▸ Information provided

________________________

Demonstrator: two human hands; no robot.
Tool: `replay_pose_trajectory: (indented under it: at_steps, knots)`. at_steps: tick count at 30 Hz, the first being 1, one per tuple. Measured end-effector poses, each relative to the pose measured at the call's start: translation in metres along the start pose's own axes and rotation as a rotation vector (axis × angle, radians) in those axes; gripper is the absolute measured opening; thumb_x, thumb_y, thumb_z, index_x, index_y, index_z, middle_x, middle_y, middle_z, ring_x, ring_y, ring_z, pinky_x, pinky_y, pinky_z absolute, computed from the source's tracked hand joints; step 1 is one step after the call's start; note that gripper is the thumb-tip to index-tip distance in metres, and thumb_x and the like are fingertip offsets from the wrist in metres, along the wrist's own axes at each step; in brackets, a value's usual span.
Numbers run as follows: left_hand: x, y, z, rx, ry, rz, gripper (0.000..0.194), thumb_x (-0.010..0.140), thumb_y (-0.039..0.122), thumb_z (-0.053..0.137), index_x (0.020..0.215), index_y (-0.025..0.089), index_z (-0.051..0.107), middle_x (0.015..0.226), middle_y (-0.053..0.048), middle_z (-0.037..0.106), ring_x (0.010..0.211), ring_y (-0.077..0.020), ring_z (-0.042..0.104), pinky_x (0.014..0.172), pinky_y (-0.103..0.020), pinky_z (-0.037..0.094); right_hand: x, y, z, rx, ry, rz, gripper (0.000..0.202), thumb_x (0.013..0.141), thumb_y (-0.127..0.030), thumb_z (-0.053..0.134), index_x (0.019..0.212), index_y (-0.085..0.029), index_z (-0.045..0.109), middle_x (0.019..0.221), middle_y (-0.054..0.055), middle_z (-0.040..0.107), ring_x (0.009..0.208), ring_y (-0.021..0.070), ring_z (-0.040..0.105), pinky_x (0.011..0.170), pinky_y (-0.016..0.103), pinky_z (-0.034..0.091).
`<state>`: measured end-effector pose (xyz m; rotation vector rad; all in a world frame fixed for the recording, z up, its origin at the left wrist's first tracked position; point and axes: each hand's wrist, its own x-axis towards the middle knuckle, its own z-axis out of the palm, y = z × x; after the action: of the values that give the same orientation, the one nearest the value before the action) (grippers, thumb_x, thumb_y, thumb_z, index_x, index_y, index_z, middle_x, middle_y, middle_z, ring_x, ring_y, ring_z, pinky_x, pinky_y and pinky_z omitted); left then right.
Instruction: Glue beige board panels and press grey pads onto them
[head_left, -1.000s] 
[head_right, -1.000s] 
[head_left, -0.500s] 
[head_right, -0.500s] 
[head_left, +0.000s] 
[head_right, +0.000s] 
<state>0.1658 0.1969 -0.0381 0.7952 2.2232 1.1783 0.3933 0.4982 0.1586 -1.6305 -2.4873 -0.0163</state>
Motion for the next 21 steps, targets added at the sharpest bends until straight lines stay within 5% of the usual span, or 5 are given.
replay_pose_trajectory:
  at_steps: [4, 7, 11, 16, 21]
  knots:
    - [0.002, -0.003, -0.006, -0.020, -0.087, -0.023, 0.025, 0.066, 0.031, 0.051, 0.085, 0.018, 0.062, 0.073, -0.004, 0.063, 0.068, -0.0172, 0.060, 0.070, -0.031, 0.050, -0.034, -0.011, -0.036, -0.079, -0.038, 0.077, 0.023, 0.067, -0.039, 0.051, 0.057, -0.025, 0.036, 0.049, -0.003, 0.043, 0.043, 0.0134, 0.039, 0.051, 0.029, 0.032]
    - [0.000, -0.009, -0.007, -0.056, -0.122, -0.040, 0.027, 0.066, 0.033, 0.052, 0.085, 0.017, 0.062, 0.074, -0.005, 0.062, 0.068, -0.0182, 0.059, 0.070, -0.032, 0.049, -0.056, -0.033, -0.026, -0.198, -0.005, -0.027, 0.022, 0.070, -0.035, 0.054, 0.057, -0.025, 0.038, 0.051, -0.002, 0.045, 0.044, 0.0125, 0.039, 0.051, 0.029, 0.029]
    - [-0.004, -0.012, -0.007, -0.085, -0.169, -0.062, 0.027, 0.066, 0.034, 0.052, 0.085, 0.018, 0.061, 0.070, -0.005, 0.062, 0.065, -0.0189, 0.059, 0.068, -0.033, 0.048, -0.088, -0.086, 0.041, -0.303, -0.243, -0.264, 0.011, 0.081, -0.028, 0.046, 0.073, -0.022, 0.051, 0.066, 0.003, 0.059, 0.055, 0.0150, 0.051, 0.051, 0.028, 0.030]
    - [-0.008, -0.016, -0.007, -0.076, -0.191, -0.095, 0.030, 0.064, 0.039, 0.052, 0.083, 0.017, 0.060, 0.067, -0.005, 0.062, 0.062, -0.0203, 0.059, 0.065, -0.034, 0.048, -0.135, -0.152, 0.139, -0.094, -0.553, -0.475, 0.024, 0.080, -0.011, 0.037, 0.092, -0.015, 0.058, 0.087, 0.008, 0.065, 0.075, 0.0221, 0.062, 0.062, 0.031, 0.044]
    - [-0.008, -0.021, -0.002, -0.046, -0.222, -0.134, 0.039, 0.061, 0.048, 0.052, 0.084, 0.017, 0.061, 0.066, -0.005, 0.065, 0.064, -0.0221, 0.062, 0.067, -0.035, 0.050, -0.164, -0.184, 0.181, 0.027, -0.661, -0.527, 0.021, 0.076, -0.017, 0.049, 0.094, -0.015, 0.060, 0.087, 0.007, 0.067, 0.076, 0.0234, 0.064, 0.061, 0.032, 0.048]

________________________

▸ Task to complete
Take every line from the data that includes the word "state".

▸ Solution
`<state>`: measured end-effector pose (xyz m; rotation vector rad; all in a world frame fixed for the recording, z up, its origin at the left wrist's first tracked position; point and axes: each hand's wrist, its own x-axis towards the middle knuckle, its own z-axis out of the palm, y = z × x; after the action: of the values that give the same orientation, the one nearest the value before the action) (grippers, thumb_x, thumb_y, thumb_z, index_x, index_y, index_z, middle_x, middle_y, middle_z, ring_x, ring_y, ring_z, pinky_x, pinky_y and pinky_z omitted); left then right.
<state>0.1658 0.1969 -0.0381 0.7952 2.2232 1.1783 0.3933 0.4982 0.1586 -1.6305 -2.4873 -0.0163</state>

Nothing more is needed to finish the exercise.